#### [ABOUT THIS TASK]
Exclude the pictures, and otherwise reproduce the data in full.

#### [AVAILABLE DATA]
"""
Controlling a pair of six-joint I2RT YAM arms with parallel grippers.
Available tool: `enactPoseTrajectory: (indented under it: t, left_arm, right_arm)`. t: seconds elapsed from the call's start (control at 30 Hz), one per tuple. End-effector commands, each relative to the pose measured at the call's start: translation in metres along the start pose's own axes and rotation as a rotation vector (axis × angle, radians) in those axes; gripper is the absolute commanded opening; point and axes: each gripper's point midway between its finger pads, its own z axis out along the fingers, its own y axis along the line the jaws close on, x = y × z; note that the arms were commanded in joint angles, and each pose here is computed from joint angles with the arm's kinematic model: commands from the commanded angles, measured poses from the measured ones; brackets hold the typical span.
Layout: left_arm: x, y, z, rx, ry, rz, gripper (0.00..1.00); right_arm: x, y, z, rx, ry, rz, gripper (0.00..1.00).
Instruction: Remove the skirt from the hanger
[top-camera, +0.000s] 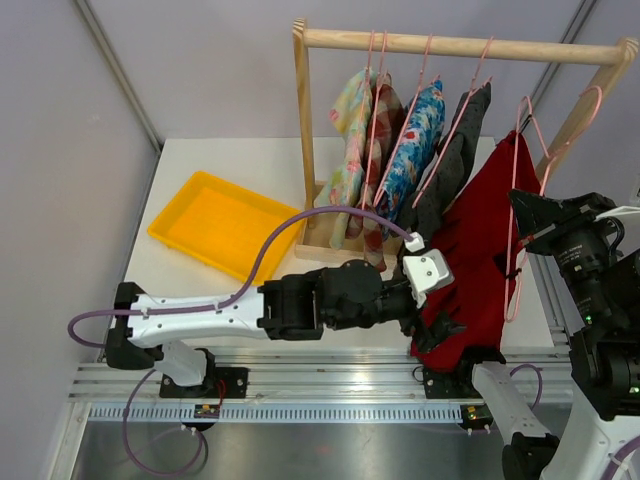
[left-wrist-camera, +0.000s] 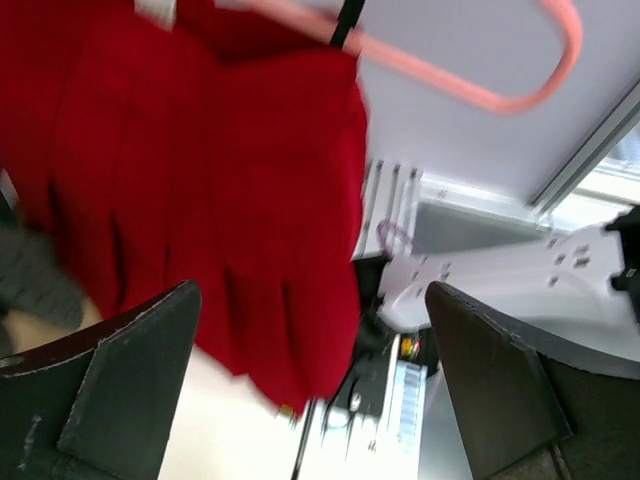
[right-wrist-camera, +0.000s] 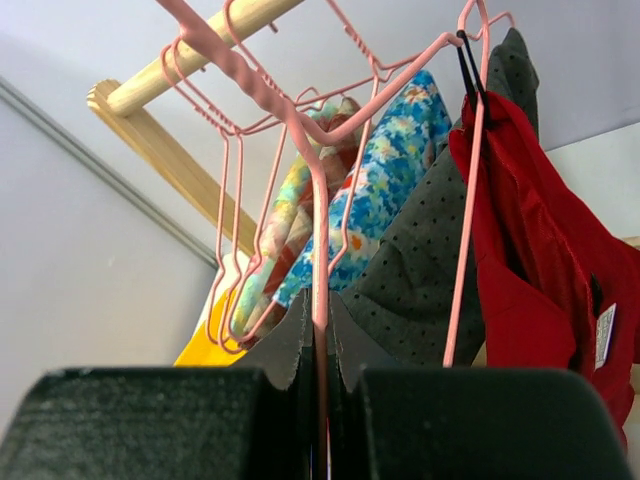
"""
#### [EXERCISE ANSWER]
Controlling a pair of six-joint I2RT YAM arms with parallel grippers.
Available tool: `enactPoseTrajectory: (indented under it: t, left_arm, right_arm)`. t: seconds elapsed from the call's start (control at 30 Hz), one per tuple. End-effector commands, each relative to the pose measured at the call's start: translation in metres along the start pose's own axes and rotation as a rotation vector (axis × angle, radians) in those axes; gripper is the absolute commanded opening; point and axes: each gripper's point midway between its finger pads, its own z axis out along the fingers, its own y axis along the line the jaws close on, x = y × z; note that the arms were commanded in joint angles, and each pose here is computed from joint angles with the arm's kinematic model: commands from the commanded angles, measured poses from the measured ones; brackets hold the typical span.
Layout: left_arm: x, y, z, rx, ry, rz, gripper (0.00..1.00); right_arm: x, y, z, rx, ry, rz, gripper (0.00..1.00).
Instruction: Remove the skirt from the hanger
[top-camera, +0.000s] 
[left-wrist-camera, +0.000s] 
[right-wrist-camera, +0.000s] 

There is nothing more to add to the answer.